I’m weighted down by his boulders of deceit.

I can't scream loud enough or long enough to express the horror I'm living.

I can't make my mind find clarity; I only see foggy, haunting figures.

I can't settle panic threatening my existence.

I can't see my own face of confusion.


This is a poem written by a woman betrayed by her husband though sexual deceit. Her mind is a puzzle of conflicted realities and her brain’s frantic attempt to organize irreconcilable thoughts.

Imagine this on repeat: minute after minute, hour after hour, day after day.
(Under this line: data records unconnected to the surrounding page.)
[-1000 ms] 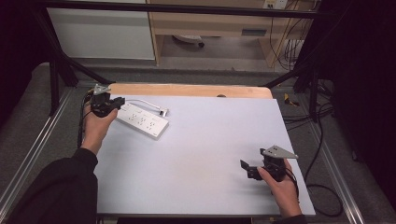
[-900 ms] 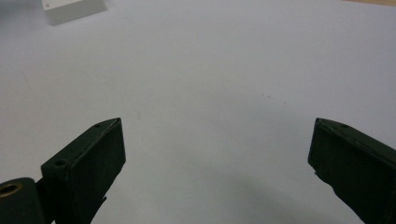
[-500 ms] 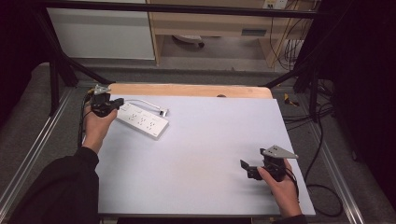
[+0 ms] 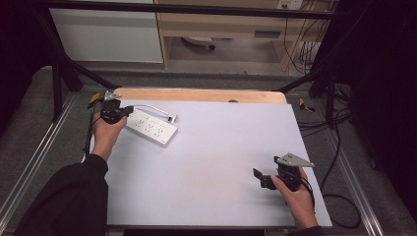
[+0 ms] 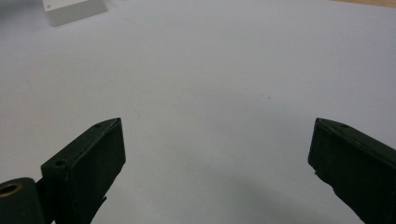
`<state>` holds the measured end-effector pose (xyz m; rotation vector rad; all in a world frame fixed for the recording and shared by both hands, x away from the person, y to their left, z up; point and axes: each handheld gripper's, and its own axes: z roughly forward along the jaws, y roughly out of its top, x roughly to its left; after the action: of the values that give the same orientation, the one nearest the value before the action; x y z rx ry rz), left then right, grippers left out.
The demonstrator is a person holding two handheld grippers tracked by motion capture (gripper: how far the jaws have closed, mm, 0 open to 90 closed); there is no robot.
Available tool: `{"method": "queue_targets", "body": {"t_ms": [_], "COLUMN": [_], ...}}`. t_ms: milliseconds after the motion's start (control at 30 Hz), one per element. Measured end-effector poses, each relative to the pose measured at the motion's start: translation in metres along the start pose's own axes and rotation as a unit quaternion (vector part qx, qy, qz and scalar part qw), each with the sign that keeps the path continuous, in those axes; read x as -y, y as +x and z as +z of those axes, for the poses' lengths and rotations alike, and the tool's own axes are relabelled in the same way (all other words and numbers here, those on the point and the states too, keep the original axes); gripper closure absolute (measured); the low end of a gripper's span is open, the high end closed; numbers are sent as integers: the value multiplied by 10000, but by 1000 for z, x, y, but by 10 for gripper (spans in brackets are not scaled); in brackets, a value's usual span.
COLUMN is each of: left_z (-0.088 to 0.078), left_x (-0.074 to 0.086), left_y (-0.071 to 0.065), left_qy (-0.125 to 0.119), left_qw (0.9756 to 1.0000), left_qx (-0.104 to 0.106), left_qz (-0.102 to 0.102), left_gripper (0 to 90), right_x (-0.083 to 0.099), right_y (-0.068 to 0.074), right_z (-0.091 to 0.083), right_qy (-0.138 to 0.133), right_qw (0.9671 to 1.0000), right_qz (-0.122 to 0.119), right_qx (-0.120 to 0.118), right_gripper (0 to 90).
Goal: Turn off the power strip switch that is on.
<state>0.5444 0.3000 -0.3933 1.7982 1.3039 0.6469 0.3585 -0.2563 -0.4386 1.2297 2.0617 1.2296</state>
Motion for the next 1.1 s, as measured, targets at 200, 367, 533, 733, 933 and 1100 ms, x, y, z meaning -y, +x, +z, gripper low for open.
{"method": "queue_targets", "body": {"t_ms": [200,367,533,733,933,1100], "left_z": [7,14,21,29,34,37], "left_x": [2,4,6,9,11,12], "left_y": [-4,-7,-10,-14,-18,-20], "left_qy": [13,66,100,152,216,244], "left_qw": [10000,9999,9998,9996,9994,9993], "left_qx": [67,111,194,219,273,289], "left_qz": [13,24,19,3,41,48], "left_gripper": [900,900,900,900,900,900], "right_x": [0,0,0,0,0,0], "right_y": [0,0,0,0,0,0], "right_z": [0,0,0,0,0,0], "right_qy": [-2,-2,19,1,4,0], "right_qw": [10000,10000,10000,10000,10000,10000], "right_qz": [6,4,-6,3,-2,2], "right_qx": [-4,-3,-12,-7,-8,-8], "right_gripper": [44,44,44,44,44,44]}}
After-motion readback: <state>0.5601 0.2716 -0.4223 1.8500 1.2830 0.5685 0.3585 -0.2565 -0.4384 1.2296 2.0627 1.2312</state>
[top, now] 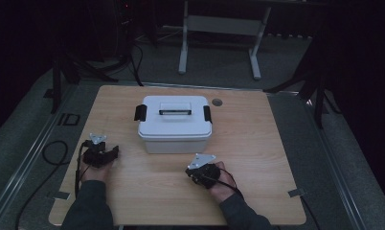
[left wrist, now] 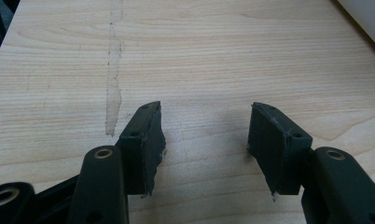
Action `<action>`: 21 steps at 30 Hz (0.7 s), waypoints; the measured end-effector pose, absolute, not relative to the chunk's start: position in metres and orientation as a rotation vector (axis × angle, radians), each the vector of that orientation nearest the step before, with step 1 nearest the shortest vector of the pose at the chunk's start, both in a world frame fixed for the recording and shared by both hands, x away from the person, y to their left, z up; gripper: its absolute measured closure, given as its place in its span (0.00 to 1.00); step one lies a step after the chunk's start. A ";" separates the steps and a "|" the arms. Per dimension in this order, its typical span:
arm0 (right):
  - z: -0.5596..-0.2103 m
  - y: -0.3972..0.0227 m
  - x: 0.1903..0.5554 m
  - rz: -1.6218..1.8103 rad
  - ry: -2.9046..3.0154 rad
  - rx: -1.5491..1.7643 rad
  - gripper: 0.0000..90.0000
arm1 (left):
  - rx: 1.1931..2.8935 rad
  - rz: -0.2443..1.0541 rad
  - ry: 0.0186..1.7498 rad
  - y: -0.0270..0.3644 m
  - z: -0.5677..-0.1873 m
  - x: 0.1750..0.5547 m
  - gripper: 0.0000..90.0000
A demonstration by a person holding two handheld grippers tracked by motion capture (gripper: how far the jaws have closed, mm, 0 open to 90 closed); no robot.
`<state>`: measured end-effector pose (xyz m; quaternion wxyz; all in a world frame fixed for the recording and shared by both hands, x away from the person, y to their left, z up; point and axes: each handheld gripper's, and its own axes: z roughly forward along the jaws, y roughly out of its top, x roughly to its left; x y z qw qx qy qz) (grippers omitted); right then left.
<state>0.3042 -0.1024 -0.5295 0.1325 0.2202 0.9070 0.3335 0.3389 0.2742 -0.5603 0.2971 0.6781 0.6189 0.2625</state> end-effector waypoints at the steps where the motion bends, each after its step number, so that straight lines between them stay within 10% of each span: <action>1: -0.529 -0.106 0.304 0.964 2.628 0.647 0.98 | 1.803 0.698 1.645 0.274 -0.560 0.339 0.50; 21: -0.524 -0.162 0.295 0.947 2.576 0.740 0.97 | 1.808 0.698 1.643 0.273 -0.561 0.339 0.50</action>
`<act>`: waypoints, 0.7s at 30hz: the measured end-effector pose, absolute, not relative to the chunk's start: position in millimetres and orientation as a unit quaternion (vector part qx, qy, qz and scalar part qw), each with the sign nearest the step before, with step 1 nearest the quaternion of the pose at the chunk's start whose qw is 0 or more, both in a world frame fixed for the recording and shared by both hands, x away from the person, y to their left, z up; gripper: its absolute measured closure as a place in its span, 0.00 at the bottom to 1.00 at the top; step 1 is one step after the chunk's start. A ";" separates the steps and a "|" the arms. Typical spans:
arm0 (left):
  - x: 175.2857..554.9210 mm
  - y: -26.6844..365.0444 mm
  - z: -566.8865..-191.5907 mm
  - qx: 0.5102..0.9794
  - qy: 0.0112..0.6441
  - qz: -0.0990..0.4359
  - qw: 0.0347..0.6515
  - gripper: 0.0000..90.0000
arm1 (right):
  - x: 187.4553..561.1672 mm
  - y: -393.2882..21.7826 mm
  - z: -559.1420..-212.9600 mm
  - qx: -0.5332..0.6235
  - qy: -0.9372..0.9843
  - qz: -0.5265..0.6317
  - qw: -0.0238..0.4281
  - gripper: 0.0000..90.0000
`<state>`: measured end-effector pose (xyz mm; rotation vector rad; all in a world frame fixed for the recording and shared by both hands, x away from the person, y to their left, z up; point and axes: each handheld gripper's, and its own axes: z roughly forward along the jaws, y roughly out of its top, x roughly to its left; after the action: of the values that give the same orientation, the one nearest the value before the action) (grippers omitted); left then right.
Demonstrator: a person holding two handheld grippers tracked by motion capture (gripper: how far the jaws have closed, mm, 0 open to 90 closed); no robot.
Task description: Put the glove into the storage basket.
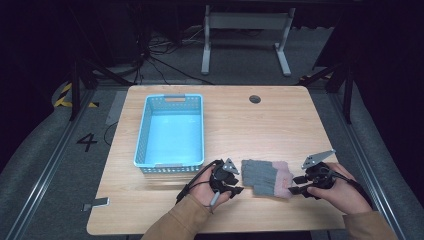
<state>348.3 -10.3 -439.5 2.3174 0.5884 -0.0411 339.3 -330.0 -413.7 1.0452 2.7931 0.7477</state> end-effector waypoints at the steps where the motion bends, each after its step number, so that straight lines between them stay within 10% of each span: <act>1: 348.4 -10.8 -440.0 0.902 0.227 -0.016 0.366 0.72 | 339.3 -329.2 -414.4 0.342 0.908 0.242 0.033 0.60; 21: 355.6 -27.9 -453.6 0.902 0.240 -0.021 0.359 0.81 | 341.1 -324.6 -420.7 0.334 0.913 0.233 0.025 0.64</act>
<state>355.6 -27.9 -453.6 2.3252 0.6189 -0.0545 341.1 -324.6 -420.7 1.0318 2.8234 0.7195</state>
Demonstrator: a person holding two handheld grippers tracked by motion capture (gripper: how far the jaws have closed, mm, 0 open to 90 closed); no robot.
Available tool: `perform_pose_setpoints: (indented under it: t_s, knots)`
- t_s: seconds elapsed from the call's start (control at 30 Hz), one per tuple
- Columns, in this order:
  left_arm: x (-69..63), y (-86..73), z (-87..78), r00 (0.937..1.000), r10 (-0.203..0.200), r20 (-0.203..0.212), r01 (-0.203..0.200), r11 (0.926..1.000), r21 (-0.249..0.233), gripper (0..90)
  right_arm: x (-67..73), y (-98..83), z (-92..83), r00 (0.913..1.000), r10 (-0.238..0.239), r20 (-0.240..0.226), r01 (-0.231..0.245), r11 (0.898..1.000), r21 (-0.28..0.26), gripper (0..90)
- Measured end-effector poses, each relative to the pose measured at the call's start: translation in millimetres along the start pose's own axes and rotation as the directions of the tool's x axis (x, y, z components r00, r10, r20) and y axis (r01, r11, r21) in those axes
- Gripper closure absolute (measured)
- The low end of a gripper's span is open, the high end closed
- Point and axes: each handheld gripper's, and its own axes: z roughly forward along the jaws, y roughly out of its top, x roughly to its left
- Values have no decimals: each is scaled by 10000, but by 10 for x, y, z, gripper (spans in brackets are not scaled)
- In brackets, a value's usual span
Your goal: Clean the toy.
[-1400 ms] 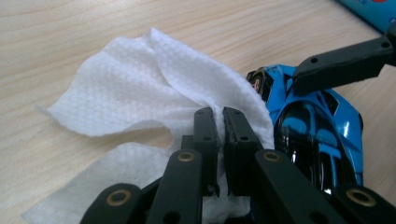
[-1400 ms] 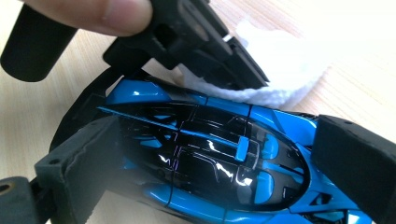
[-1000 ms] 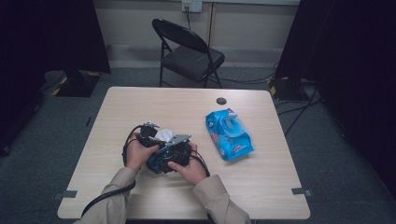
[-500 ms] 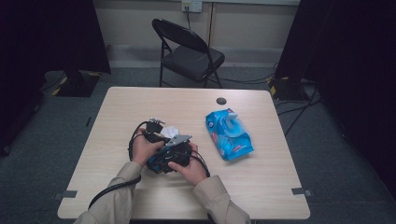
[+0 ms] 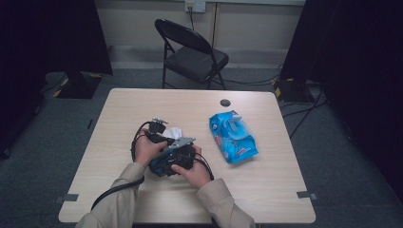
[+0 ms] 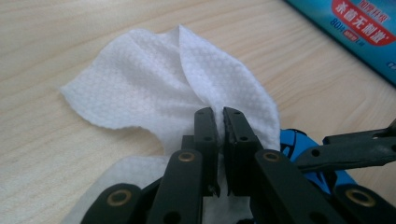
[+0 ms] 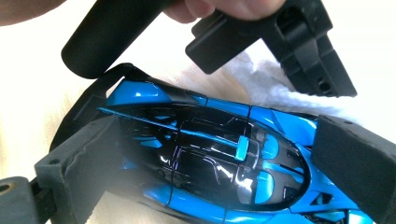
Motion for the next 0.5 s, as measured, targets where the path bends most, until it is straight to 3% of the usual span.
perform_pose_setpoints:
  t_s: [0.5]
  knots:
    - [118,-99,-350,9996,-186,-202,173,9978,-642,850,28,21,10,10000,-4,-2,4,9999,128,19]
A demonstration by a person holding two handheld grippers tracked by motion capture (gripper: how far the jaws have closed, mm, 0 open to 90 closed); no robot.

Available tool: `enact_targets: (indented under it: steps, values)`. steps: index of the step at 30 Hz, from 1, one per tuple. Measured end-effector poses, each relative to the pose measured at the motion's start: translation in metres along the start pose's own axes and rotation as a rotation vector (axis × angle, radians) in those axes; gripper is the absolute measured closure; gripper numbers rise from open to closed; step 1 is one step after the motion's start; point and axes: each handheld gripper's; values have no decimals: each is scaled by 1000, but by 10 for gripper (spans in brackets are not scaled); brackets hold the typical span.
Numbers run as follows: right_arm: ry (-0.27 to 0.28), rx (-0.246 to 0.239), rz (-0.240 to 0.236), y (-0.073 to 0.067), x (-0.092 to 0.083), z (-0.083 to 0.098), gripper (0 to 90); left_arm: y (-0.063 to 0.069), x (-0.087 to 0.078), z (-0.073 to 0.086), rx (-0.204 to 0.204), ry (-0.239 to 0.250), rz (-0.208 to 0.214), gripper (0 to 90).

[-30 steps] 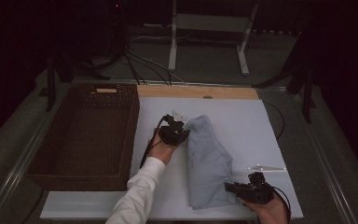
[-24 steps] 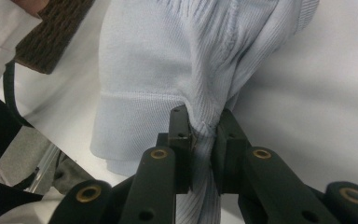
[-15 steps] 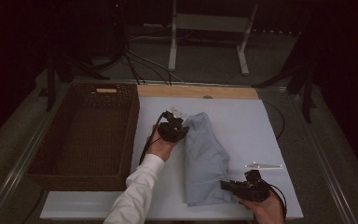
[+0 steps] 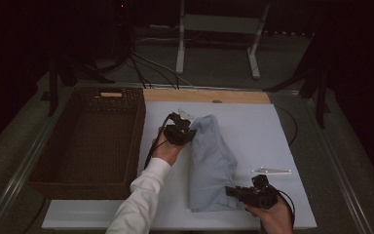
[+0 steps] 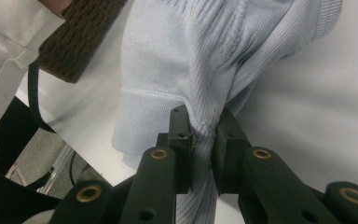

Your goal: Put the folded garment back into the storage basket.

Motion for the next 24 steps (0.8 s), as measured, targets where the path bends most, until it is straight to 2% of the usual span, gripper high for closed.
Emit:
enact_targets:
  steps: [24]
  values:
    - [37, -21, -55, -15, -1, -19, 801, -4, -16, -16, 24, 12, -17, 835]
Point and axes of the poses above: each handheld gripper's, and its own axes: x roughly forward along the jaws, z roughly out of its underside, y roughly to its right, and after that the axes turned 14 degrees about -y, right-handed
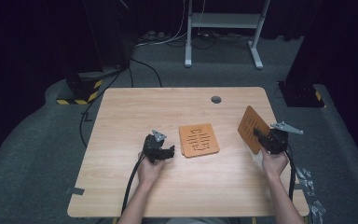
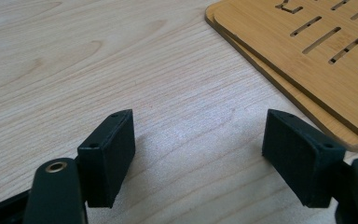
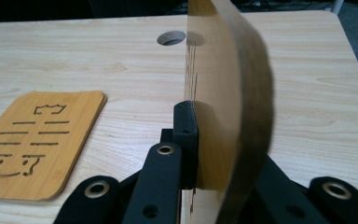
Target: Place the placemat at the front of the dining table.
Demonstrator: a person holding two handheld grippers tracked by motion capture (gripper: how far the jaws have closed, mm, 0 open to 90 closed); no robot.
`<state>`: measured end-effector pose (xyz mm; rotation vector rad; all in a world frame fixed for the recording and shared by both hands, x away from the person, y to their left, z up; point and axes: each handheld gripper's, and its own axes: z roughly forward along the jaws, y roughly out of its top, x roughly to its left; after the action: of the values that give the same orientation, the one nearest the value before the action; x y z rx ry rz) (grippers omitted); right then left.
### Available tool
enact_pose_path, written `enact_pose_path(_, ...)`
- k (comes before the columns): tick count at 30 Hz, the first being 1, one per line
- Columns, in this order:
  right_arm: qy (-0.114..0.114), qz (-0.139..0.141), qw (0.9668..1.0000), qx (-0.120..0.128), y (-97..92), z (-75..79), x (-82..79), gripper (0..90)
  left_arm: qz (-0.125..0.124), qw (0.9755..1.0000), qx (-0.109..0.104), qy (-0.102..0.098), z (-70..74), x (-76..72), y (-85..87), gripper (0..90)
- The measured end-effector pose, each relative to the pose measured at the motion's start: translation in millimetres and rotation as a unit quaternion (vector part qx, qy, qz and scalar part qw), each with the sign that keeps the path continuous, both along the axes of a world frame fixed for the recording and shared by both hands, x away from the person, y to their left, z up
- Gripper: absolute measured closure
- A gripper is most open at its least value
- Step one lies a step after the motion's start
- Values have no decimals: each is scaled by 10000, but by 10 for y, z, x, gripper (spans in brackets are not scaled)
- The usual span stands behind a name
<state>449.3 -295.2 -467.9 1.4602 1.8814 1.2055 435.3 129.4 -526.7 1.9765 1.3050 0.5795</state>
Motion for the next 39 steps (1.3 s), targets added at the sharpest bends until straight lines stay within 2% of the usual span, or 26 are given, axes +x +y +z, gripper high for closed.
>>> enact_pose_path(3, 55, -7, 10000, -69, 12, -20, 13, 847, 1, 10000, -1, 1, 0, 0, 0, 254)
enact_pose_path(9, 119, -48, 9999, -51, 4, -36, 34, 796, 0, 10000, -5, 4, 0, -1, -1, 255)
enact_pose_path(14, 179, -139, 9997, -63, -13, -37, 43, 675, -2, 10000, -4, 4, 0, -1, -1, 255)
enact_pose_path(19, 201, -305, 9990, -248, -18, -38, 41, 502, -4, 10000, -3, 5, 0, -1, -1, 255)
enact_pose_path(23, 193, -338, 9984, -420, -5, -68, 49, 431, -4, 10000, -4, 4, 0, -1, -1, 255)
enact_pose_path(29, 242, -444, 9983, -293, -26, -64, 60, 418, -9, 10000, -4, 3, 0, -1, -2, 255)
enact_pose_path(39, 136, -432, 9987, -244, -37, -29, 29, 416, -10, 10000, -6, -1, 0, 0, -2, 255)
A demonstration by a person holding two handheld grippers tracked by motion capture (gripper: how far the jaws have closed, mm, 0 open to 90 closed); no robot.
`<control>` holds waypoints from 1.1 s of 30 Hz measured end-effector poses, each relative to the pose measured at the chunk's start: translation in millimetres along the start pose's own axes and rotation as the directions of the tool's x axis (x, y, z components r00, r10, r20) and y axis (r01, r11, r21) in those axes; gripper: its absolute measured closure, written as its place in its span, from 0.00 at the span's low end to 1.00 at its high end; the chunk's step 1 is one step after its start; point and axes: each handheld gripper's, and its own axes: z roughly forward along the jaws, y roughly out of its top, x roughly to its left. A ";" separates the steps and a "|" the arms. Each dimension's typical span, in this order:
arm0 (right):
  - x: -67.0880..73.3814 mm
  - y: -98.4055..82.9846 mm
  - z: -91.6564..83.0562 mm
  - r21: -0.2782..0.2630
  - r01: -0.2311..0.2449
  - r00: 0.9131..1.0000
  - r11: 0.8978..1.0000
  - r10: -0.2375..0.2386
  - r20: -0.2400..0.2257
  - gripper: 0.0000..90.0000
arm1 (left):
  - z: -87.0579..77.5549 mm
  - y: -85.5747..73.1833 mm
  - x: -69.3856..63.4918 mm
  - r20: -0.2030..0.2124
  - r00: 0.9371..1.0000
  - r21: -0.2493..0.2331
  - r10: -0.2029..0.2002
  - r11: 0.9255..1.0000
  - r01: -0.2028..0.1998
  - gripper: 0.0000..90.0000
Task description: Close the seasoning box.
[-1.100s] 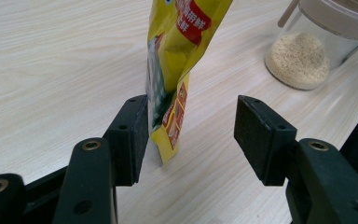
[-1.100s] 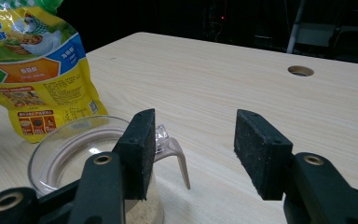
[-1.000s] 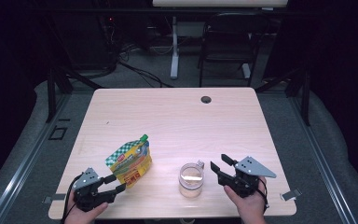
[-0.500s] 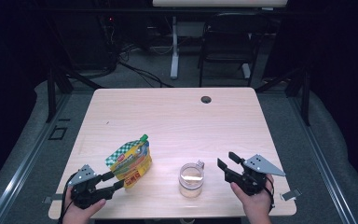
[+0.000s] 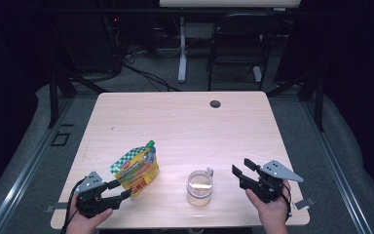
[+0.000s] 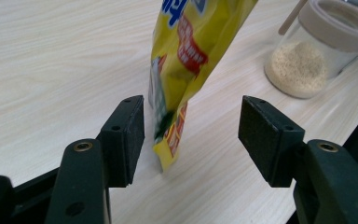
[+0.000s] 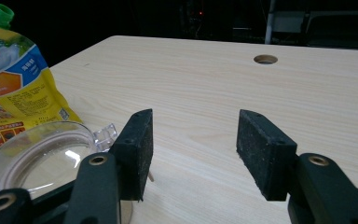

Welcome to betrayal trauma.

Betrayal trauma occurs when a wife (or partner) discovers their partner’s sexual secrets. You can find a brilliant description by Dr. Omar Minwalla who refers to this entitled deceit as a “Secret Sexual Basement”. It describes a narrative of the wife's (or partner) experience when she discovers her reality is not actually reality, but a sinister version of comedy movie, The Truman Show.


So, what does “quality versus quantity” have to do with betrayal? I’m getting there.

Quality: Faith community, betrayal trauma from sexual entitlement, sex addiction or sexual abuse is ravenously attacking families in your churches. You silently admonish it.

Quantity: But, the faith community gloriously recognizes wedding anniversaries.

Unfortunately, given the large population of women leaving marriages after 15, 20, 30, and 40 years, I’m suggesting our faith leaders look at this plausible reality:

Women are enduring abusive marriages longer than they should because they know they will not receive the community support they need if they leave.

Questions for you to ask yourselves:

  • How many years should the betrayed endure problematic sexual behavior from their husbands and partners?

  • How many years should they share their husbands or partners with the women they lust after?

  • How many years do we expect them to live in trauma- trauma that cannot be resolved if they are continuing to live in the same environment?

Faith leaders and community: you abuse women when you answer any of those questions with the answer: “as long as it takes,” or "trust God for a miracle," or "pray harder."


I am not suggesting divorce. What I am suggesting, as I said in my last blog, Real is Rare, is that there are solutions available not being endorsed by leaders in our churches.

Faith community, will you have the courage to immediately implement any of these 3 solutions and treat betrayed partners with Christ’s gracious tenderness?

  1. SEEK knowledge for yourselves and the couple. You can start with:

    1. Fight the New Drug

    2. The Naked Truth Project

    3. Living Truth

    4. Sex Addiction Anonymous

  2. FIND them support.

    1. APSATS (the Association of Partners of Sex Addicts Trauma Specialists) offers internationally trained coaches and therapists.

    2. CSAT’s are Certified Sex Addiction Therapists

    3. Help.Them.Heal: Teaching You Both How to Heal Your Relationship After Sexual Betrayal by Carol Juergensen Sheets

  3. LISTEN to the betrayed and offer to empower her through:

    1. Free Podcasts to validate the betrayed’s experience

    2. Books by authors who speak scriptural truth about abuse: Leslie Vernick, Gretchen Baskerville, and Natalie Hoffman

    3. Group support so the betrayed recognizes she is not alone: Hope Redefined, The Naked Truth Project and, of course me at: Coaching Hope 4 U

I'm wondering how betrayed partners would feel if the faith community stopped recognizing the duration of a marriage and instead, would focus on the attributes which make marriages valuable. Are husbands loving their wives, as Christ loved the church? (Ephesians 5:25) If he isn’t, how do you help the husband, with problematic sexual behaviors, treat his wife with dignity, love, respect so she feels like the daughter of the most high God?